Luisa’s chair is uncomfortable. Slightly too low, or perhaps it is the desk that is too high. This puzzles me, because she was much shorter than I am, so how did she comfortably reach the table? But then I remember, of course she didn’t write on this, it served as somewhere to arrange her papers. At right angles, on a metal structure that looks like it was designed in 1960, is her Olivetti typewriter, its metal hood in place to keep it dust free, the spare spools, the packets of standard stationary and the thinner tracing paper made for the carbon copies are stacked on a wooden ledge that juts out to the side.
I can see my Italian mother sitting in profile at that typewriter, throughout the 1960s, the 1970s, right through to five years ago. She never trusted electric typewriters, let alone computers. Nothing could replace her trusted Olivetti. Most days she would take up her place in front of it, load the paper, poise her fingers over the keys.

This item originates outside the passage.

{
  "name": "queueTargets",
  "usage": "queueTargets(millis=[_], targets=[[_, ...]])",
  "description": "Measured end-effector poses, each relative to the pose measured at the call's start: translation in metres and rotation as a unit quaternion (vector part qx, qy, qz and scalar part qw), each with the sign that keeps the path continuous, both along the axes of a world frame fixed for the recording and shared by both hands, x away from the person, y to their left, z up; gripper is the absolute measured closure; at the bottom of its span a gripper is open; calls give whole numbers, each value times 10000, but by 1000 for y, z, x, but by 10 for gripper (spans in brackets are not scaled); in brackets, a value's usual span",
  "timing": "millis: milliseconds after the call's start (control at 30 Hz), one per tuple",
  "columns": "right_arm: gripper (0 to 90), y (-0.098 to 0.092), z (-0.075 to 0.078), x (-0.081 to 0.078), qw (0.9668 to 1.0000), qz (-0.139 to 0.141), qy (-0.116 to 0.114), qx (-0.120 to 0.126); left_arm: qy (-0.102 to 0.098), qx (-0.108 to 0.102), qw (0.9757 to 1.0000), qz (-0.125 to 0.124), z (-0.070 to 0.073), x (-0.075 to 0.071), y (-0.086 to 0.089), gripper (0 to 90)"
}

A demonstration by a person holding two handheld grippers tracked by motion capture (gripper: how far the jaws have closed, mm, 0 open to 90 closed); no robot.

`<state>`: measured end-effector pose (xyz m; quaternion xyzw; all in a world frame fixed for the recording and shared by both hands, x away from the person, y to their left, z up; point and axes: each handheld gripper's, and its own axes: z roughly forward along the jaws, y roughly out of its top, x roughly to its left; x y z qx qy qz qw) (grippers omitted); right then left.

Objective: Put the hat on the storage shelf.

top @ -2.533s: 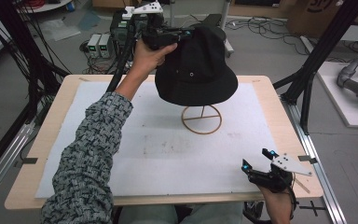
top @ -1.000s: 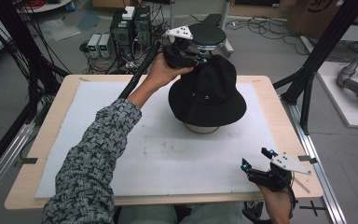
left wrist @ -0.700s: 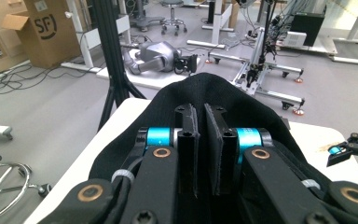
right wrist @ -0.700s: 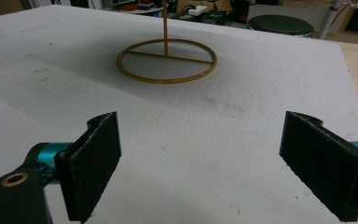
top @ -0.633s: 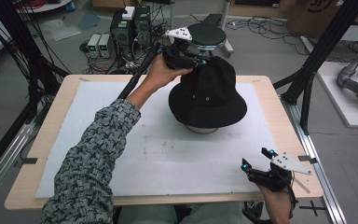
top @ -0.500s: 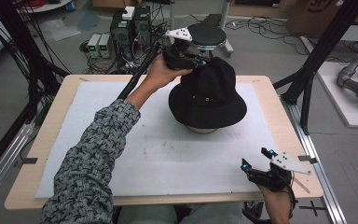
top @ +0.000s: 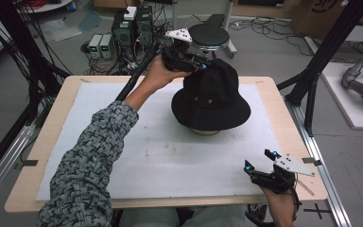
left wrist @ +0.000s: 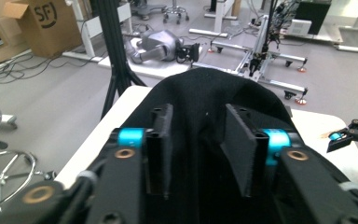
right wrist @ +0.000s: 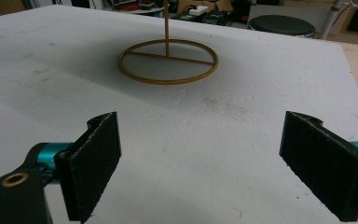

Like a ghost, she reappears, her hair arranged into a carefully constructed bun, a style she never changed. Back straight, legs together, elbows bent to form perfect right-angles. As a young child I was forever positioning my ear to the door to listen, to check the clacking of the typewriter, because I was not allowed to disturb her if the sound was too intense. As I got older, I was less careful. Luisa would turn distractedly when I came in to ask or tell her something, looking irritated by the interruption. And as soon as that door was closed again, the sound resumed, clack clack clack, as her fingers danced across the keyboard like a pianist at a piano.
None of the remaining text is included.